> [Task details]: Every line of the material is to be repeated exactly as it stands.

***

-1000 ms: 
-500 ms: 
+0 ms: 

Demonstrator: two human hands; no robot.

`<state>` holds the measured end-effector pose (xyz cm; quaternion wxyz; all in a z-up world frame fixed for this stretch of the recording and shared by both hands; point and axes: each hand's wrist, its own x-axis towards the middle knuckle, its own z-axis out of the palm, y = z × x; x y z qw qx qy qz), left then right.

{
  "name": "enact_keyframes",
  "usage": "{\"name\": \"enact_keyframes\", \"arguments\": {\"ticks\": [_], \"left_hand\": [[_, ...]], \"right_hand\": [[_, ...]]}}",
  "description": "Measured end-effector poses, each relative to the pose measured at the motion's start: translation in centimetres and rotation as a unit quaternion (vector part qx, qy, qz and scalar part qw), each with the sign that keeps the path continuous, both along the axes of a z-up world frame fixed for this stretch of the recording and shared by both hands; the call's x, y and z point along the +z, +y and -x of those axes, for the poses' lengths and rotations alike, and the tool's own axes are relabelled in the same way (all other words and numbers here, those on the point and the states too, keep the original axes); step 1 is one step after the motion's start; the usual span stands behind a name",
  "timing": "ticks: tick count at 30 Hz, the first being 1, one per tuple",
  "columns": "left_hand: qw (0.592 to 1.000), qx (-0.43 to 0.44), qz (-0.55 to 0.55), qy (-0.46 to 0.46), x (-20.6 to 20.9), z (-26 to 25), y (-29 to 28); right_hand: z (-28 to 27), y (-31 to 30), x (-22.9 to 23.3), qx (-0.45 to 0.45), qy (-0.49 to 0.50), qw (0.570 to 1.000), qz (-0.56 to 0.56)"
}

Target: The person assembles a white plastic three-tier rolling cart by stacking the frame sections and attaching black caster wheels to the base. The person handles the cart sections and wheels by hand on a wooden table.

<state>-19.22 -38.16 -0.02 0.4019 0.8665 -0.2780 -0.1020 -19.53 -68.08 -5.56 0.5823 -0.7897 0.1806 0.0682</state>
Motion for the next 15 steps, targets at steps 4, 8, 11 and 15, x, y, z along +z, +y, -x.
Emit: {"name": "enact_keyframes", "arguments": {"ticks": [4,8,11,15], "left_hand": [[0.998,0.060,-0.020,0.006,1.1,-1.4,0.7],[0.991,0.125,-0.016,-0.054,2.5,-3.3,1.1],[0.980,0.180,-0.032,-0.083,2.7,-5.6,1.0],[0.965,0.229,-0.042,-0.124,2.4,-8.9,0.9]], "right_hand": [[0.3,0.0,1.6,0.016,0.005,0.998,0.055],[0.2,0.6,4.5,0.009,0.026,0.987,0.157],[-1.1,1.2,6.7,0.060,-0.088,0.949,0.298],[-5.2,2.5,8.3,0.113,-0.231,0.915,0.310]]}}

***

> [Expected output]:
-1000 ms: 
-500 ms: 
+0 ms: 

Demonstrator: two human hands; no robot.

`<state>` holds the measured end-effector pose (xyz cm; quaternion wxyz; all in a z-up world frame fixed for this stretch of the recording and shared by both hands; point and axes: each hand's wrist, its own x-axis towards the middle knuckle, its own z-axis out of the palm, y = z × x; x y z qw qx qy qz), left then right.

{
  "name": "enact_keyframes",
  "usage": "{\"name\": \"enact_keyframes\", \"arguments\": {\"ticks\": [_], \"left_hand\": [[_, ...]], \"right_hand\": [[_, ...]]}}",
  "description": "Measured end-effector poses, each relative to the pose measured at the motion's start: translation in centimetres and rotation as a unit quaternion (vector part qx, qy, qz and scalar part qw), each with the sign that keeps the path continuous, both along the axes of a z-up world frame fixed for this stretch of the recording and shared by both hands; the call's x, y and z point along the +z, +y and -x of those axes, for the poses' lengths and rotations alike, and the tool's own axes are relabelled in the same way (all other words and numbers here, those on the point and the states too, keep the original axes); step 1 is one step after the motion's start; the usual span stands behind a name",
  "timing": "ticks: tick count at 30 Hz, the first being 1, one per tuple",
  "columns": "left_hand: qw (0.592 to 1.000), qx (-0.43 to 0.44), qz (-0.55 to 0.55), qy (-0.46 to 0.46), x (-20.6 to 20.9), z (-26 to 25), y (-29 to 28); right_hand: z (-28 to 27), y (-31 to 30), x (-22.9 to 23.3), qx (-0.45 to 0.45), qy (-0.49 to 0.50), qw (0.570 to 1.000), qz (-0.56 to 0.56)"
}

Target: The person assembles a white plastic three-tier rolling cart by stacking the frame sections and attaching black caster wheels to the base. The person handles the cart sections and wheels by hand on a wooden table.

<state>-19.22 -38.16 -0.02 0.4019 0.8665 -0.2780 -0.1020 -19.53 -68.08 -5.56 0.5823 -0.7897 0.1806 0.0682</state>
Motion for the next 15 steps, targets at steps 4, 8, 11 and 15, x, y, z along +z, +y, -x.
Emit: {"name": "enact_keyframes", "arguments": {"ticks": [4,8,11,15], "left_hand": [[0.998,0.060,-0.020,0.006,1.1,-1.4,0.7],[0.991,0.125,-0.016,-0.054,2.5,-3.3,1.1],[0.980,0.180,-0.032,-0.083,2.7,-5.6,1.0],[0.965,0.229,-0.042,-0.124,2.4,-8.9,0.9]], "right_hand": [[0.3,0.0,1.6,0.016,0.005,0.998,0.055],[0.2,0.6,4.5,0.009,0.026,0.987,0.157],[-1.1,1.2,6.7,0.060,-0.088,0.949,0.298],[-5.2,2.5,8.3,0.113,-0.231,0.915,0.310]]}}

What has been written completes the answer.